EXERCISE OBJECTIVE:
For each line below that contains the word "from", make a copy.
DATA: Begin
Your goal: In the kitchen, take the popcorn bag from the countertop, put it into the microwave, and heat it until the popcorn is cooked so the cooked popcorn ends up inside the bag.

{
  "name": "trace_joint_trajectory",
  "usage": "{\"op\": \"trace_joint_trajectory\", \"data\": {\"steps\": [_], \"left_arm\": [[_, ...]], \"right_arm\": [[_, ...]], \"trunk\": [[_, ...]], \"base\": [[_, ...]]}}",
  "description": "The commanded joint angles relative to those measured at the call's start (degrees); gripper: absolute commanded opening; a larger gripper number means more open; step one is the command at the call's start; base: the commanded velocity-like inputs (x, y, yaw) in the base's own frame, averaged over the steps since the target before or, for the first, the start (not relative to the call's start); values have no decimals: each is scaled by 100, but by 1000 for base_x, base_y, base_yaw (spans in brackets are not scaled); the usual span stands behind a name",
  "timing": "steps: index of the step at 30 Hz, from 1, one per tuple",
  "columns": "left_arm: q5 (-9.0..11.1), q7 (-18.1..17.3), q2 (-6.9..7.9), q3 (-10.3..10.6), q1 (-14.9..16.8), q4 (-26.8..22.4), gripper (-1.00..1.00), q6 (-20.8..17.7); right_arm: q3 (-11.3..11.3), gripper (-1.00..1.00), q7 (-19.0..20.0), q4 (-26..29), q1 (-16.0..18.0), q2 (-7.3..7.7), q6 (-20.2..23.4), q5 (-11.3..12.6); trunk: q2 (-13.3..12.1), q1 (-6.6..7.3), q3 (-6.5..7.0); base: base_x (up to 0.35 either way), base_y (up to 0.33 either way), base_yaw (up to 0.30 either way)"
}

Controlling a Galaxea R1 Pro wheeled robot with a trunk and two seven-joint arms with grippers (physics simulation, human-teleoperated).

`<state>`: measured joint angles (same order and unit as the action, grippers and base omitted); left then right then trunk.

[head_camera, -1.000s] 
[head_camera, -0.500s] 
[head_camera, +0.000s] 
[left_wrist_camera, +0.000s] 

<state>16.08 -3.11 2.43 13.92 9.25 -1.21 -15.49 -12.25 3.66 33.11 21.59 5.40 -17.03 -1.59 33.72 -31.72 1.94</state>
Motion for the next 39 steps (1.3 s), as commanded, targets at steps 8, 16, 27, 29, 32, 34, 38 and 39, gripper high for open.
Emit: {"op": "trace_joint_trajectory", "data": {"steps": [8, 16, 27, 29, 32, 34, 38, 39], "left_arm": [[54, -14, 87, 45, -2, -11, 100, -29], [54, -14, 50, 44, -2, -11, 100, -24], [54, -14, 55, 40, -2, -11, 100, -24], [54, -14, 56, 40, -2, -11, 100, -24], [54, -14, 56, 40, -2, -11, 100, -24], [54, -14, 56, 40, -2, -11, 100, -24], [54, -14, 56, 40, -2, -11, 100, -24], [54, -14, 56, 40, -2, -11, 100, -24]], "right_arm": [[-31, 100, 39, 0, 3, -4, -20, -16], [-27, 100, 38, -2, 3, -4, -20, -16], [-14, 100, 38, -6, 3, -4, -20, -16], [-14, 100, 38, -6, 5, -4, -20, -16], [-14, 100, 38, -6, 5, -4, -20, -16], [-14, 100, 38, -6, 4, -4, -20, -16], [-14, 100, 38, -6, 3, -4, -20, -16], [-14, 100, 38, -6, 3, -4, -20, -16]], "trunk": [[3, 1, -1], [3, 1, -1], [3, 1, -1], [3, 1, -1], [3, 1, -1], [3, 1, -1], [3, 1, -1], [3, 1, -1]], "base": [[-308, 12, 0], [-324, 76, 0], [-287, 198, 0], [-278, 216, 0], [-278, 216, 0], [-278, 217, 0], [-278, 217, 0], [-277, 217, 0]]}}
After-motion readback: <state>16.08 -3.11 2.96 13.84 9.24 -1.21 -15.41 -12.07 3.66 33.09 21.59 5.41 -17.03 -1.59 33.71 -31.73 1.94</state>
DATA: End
RESPONSE:
Your goal: In the kitchen, take the popcorn bag from the countertop, put it into the microwave, and heat it until the popcorn is cooked so the cooked popcorn ends up inside the bag.
  "timing": "steps: index of the step at 30 Hz, from 1, one per tuple",

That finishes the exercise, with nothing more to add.